Drugs designed to fight cholesterol might also prevent Alzheimer’s and other dementia

Normal 0 false false false MicrosoftInternetExplorer4 Older people taking statin drugs are less likely to develop dementia than their counterparts who don’t take the pills, a study in the July 29 Neurology suggests.

While the provocative finding offers hope that the cholesterol-reducing drugs might help against Alzheimer’s disease and other forms of dementia, scientists say this study is unlikely to be the last word on the topic.

Indeed, it may just fuel an already lively debate over statins’ potential effect on dementia. Some research has hinted at benefits, while other studies, particularly in people with clear signs of Alzheimer’s disease, show no effect from the drugs.

In the new study, researchers tracked the health of 1,674 Mexican-Americans age 60 or older in the Sacramento, Calif., area starting in 1998.  Roughly one-fourth took statins during the five-year study, most for more than two years. During the study, 130 participants developed Alzheimer’s disease, other dementia or a pre-dementia condition such as memory loss that could be verified by tests.

Those taking statins were half as likely as those not getting the drugs to develop one of these impairments, says study coauthor Mary Haan, an epidemiologist at the University of Michigan in Ann Arbor.

The groups had similar smoking habits, blood pressure ranges, previous histories of stroke and the presence of a known gene variant linked to Alzheimer’s. The analysis accounted for slight differences between the groups in diabetes, education and age.

Most dementia arises from Alzheimer’s disease or from problems related to blood vessels, including strokes or mini-strokes.

The researchers excluded people who at the outset of the study had any signs of such cognitive impairment or who developed it within the first two years of the study — the latter to eliminate incipient problems that may have originated before the study began.

“This is a reasonable strategy,” says Robert Green, a neurologist and epidemiologist at BostonUniversity. But grouping dementias also makes it difficult to know how the statins work, if they do. ”We could be looking at the impact of statin use on the vascular component rather than Alzheimer’s,” he says.

In any case, observational studies like this one carry less weight in the scientific community than trials in which researchers randomly assign people up front to get one treatment or another — quite often a placebo.

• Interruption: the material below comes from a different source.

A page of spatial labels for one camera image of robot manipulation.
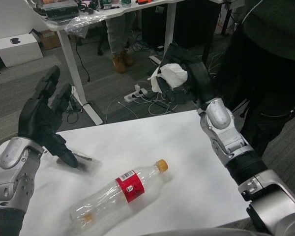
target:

“While this is an intriguing study, the weight of evidence at the present time is still leaning away from statin efficacy” for Alzheimer’s or other dementia, Green says.

The issue is confounded because it remains unclear how drugs that reduce LDL-cholesterol might somehow limit brain damage. One hypothesis holds that the drugs might work by calming inflammation, but research into other anti-inflammatory drugs has failed to show clear benefits against Alzheimer’s.

Statins could have other effects. Gail Li, a psychiatrist at the University of Washington in Seattle, and her colleagues used autopsy data to report last year that the brains of people who had taken statins showed less evidence of tangled tau proteins inside brain cells than those of people who didn’t take statins. The presence of these tangles is a sign of Alzheimer’s disease.

Li says that Alzheimer’s disease may have a 10-year or even 20-year head start before showing symptoms. Giving statins to someone with obvious disease might be too late, she says. Prescribing drugs earlier, or even for young people, could be more effective at fighting the disease. “We might see an age effect,” Li says.